= About this task =
Each line in the material below must be transcribed exactly; no picture belongs in the copy.

*** Supplied data ***

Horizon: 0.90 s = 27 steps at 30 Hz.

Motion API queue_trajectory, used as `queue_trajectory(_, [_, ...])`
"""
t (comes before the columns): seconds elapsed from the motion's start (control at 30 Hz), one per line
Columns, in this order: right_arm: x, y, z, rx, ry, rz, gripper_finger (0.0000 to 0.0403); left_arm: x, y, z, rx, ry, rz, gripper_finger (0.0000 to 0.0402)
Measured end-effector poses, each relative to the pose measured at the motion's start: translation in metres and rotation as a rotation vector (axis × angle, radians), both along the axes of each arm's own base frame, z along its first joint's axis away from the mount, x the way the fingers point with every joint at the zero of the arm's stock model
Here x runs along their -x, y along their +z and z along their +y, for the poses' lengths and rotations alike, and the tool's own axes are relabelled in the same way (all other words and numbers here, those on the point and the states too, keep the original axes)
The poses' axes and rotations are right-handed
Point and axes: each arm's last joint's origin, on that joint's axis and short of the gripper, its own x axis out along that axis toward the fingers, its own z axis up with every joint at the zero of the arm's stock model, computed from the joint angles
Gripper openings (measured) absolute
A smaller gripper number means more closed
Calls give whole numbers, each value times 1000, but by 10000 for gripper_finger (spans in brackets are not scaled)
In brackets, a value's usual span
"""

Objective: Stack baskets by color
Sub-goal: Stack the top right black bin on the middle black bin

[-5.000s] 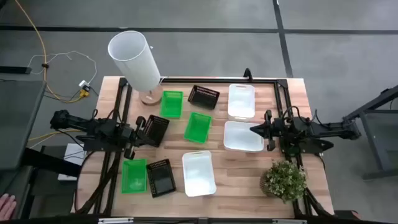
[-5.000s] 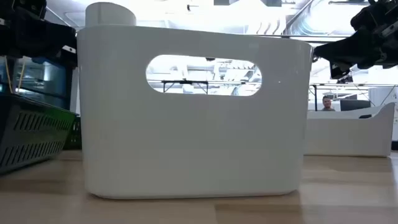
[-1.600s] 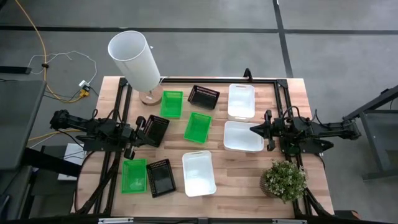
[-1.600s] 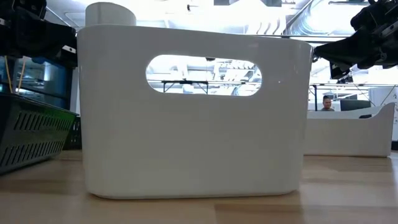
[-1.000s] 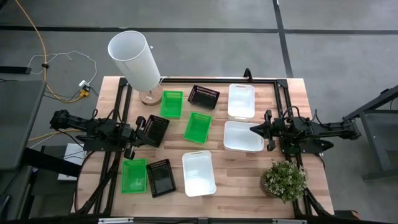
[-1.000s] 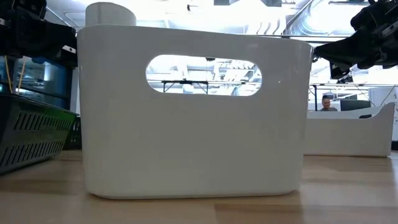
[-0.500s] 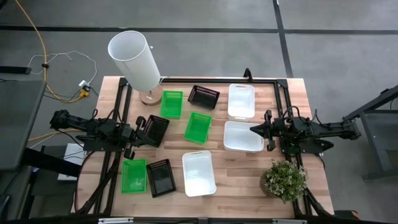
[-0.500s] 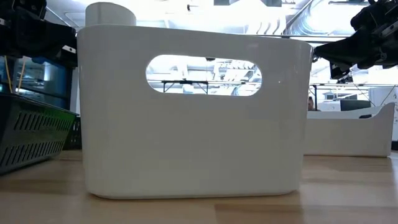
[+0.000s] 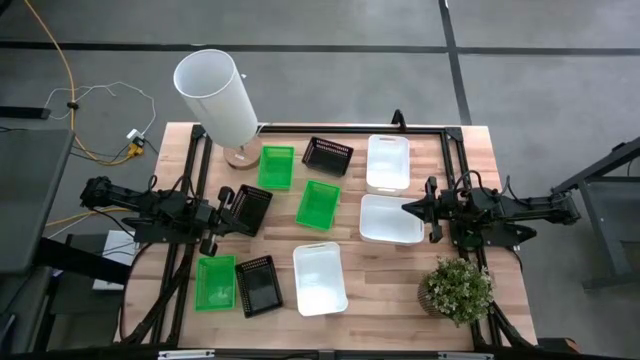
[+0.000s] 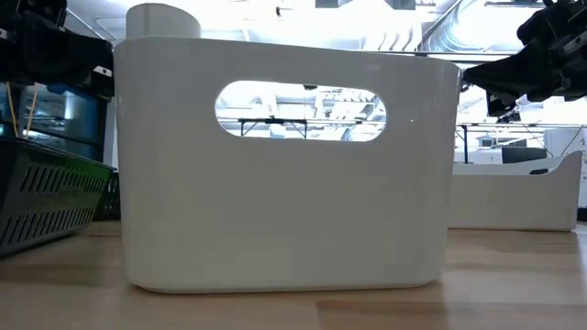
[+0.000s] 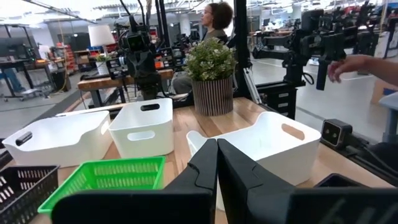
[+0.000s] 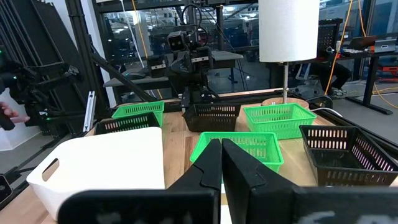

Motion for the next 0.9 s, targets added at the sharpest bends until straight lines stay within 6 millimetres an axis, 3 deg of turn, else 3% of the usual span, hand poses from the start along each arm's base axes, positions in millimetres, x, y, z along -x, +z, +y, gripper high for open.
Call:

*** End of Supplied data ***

= Answer for the task =
Horizon: 0.90 s = 27 steps at 30 Hz.

Motion API queue_trajectory, used as `queue_trajectory(_, [_, ...])`
"""
t (comes before the columns): seconds elapsed from the motion's start (control at 30 Hz), one per line
Columns, in this order: right_arm: x, y, z, rx, ry, rz, gripper_finger (0.0000 to 0.0403); left_arm: x, y, z, rx, ry, rz, gripper_finger (0.0000 to 0.0402)
Measured end-effector poses, each relative to the pose measured at the motion's start: translation in metres and rotation as a rotation vector (axis × angle, radians), both along the axes of each arm's own base frame, z along its first joint's axis away from the mount, x the way the fingers point with every joint at the zero of the arm's stock model
Here x runs along their -x, y along their +z and z along their +y, for the poses' lengths and rotations alike, and the tool's own axes are relabelled in the same way (all other words and numbers here, those on the point and the states too, keep the original axes)
The poses' axes and rotations are right-handed
Point and axes: each arm's last joint's origin, on that joint's axis and short of the gripper, its own x axis out along that axis toward the fingers, its own z axis up with every joint at the zero of the arm's stock model, computed from the joint angles
Gripper openings (measured) absolute
A smaller gripper number means more closed
Calls give whole numbers, each value times 1000, but by 10000 for gripper_finger (spans in brackets are not scaled)
In brackets, a value's usual span
"""

Objective: Stack baskets by color
Sub-goal: Stack the top right black bin on the middle black bin

[-5.000s] 
[-5.000s] 
[-1.600s] 
[-1.600s] 
[-1.000s] 
[-1.000s] 
[-0.500s] 
[-0.500s] 
[+0.000s] 
[+0.000s] 
[+0.000s] 
[+0.000s] 

Motion for the next 0.9 s, targets added at the sharpest bends until straight lines stay within 6 millimetres an axis, 3 deg of turn, else 3% of the usual span, hand poses from the start along each arm's base axes, positions in millimetres, x, y, z along -x, +z, +y, gripper high for open.
Call:

No further output is needed for the exercise.